I don’t know why it takes us so long as women to get to this sacred place where our words cannot sit silently on the tips of our tongues. I don’t know how we’ve kept our mouths closed for so long; our lips pressed together to create a forced smile that ensures we don’t become a target.
But my face hurts, so I won’t do it anymore.
I no longer care if you see me, but you will hear me. I will speak for my ancestors because you rendered them voiceless. You threatened to usurp their power and take away everything- their homes, their dreams, and even their lives.
So, they stayed silent because they believed that their silence would allow us to speak.
We will never disrespect their sacrifice, and now that they live within us, we unleash the voices that you assumed they never had.
We have spent lifetimes living under your oppression—your disregard of our words, your dismissal of our opinions, and your devaluation of our presence—and over time, we believed you. It was then that your work was complete. So we grabbed the baton and continued this work by doubting ourselves and worrying about what others would think.
We now say no more.
We thought so much about how everyone perceived each step we took in our life that we forgot to live it.
However, things have changed.
So let me remind you, it’s okay if you don’t like me.
I am comfortable with being your villain because this world has always hated the women I love the most. From their lessons, I’ve learned how to love myself fiercely while you hate me.

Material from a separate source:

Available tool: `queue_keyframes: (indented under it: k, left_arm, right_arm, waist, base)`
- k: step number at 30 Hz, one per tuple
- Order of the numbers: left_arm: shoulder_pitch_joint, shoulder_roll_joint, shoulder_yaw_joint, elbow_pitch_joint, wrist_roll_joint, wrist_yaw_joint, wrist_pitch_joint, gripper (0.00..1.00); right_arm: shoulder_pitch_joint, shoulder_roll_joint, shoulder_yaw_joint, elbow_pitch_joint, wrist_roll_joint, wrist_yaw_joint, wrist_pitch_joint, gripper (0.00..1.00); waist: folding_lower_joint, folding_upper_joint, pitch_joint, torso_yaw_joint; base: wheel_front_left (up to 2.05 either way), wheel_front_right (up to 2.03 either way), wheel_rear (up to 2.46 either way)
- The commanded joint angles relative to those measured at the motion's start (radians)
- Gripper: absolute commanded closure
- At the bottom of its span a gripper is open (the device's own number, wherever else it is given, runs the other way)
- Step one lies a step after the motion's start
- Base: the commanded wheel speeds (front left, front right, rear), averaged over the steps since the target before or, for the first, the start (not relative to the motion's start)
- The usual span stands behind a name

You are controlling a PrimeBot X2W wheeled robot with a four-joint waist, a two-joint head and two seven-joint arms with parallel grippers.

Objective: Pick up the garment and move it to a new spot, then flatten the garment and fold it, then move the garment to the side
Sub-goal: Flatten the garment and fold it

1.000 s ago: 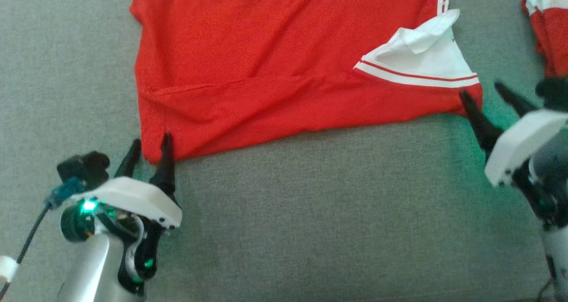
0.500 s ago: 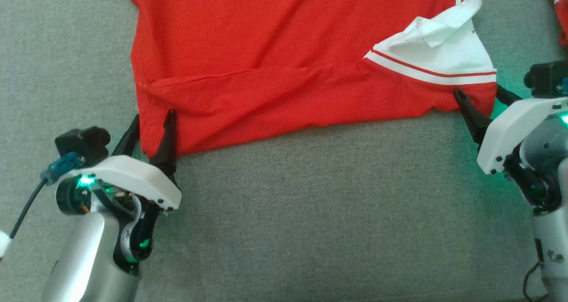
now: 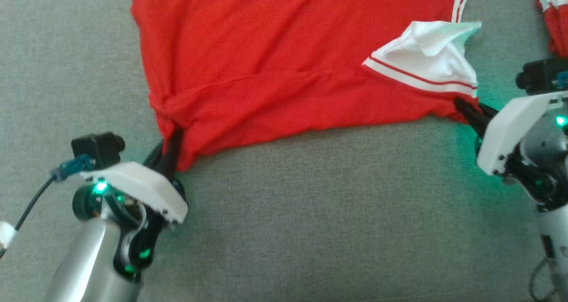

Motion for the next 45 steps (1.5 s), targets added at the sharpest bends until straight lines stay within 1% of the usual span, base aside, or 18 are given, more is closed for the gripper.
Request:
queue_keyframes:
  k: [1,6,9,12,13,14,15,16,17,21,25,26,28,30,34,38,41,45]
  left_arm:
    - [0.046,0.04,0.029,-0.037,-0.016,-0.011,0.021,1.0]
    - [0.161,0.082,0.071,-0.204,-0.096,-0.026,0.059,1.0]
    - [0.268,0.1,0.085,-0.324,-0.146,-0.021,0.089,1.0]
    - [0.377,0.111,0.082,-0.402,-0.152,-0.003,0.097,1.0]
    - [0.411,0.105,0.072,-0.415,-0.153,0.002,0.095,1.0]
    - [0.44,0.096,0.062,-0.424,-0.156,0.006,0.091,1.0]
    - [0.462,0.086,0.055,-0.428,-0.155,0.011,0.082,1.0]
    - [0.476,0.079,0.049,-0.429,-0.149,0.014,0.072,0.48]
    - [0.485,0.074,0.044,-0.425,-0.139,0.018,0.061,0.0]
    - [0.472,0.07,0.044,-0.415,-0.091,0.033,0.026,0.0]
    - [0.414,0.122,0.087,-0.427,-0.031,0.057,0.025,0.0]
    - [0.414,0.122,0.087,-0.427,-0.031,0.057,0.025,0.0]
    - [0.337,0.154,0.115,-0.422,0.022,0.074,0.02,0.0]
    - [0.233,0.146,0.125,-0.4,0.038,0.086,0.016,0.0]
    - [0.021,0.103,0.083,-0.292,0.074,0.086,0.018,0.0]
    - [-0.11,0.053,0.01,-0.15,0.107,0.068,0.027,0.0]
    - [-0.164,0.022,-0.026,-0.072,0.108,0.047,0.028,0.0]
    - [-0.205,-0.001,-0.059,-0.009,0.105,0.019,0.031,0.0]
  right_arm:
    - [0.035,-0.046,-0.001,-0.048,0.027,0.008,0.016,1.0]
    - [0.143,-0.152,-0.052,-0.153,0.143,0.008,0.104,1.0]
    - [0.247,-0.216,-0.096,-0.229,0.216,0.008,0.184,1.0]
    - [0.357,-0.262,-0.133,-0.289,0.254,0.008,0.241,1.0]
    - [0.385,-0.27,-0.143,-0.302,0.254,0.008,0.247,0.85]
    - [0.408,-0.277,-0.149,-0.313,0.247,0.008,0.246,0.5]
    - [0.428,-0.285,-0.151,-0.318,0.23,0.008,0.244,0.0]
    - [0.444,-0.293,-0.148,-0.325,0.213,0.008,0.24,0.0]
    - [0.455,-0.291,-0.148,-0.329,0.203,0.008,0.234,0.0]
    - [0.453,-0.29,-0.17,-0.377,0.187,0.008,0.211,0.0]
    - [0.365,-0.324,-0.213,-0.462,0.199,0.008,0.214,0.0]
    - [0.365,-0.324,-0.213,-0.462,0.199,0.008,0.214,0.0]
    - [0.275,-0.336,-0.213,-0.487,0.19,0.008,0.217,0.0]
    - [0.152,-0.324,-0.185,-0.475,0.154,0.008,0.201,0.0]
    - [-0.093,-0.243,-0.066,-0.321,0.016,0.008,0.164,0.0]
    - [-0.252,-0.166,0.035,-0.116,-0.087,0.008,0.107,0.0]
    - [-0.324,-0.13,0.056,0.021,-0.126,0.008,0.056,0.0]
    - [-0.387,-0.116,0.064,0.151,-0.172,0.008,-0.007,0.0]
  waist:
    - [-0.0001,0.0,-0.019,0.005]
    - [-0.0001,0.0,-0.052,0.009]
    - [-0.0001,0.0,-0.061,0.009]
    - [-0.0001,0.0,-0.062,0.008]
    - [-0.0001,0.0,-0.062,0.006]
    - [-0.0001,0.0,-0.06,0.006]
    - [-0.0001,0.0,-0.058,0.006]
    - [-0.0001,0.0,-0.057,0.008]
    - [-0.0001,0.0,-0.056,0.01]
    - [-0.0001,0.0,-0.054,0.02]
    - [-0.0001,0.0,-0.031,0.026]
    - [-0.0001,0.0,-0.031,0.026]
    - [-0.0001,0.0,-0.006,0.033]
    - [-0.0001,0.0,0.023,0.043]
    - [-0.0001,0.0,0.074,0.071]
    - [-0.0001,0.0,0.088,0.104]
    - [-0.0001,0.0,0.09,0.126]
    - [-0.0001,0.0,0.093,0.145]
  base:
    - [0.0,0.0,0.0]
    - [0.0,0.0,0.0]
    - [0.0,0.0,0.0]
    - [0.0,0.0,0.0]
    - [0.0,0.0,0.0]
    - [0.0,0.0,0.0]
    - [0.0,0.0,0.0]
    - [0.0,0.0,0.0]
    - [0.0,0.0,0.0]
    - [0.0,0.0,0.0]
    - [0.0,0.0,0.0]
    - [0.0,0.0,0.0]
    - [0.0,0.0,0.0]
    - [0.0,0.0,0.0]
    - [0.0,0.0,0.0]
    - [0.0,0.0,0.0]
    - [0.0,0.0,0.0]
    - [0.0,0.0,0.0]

I can do this because I know that there is still so much I have to give within this flawed and imperfect human I am. And your blindness to my humanity will ensure you experience none of it.
You never took the time to see all of me, so my metamorphosis surprised you. The place where you met me is not where I will choose to stay. You wanted me to define myself in black and white, but I have always played in the greys.
I am a person who uplifts and also says the wrong thing. I am a person who cares and also forgets to call back. I am a person who supports and is also impatient. I am forever becoming, so I will never just be.
Women, why does it take so many years for us to realize our purpose has never been to please?
Instead, we are here to exist fully in our calling.
Living in this fullness, you will find that my words will stretch you. You will see that my opposition will shift you. You will understand that my intensity will grow you.
I am here to violently push you off the cliff of comfort where so many women have allowed you to stay.
So to distract us from our power, you tried to destroy us. You didn’t realize how our breakdowns would elevate us. You had no idea that the helplessness of our past lives would mutate into a powerful future existence.
Now, you are scared. But what terrifies you the most?
Is it that we now value our beliefs and values more than your perception of them?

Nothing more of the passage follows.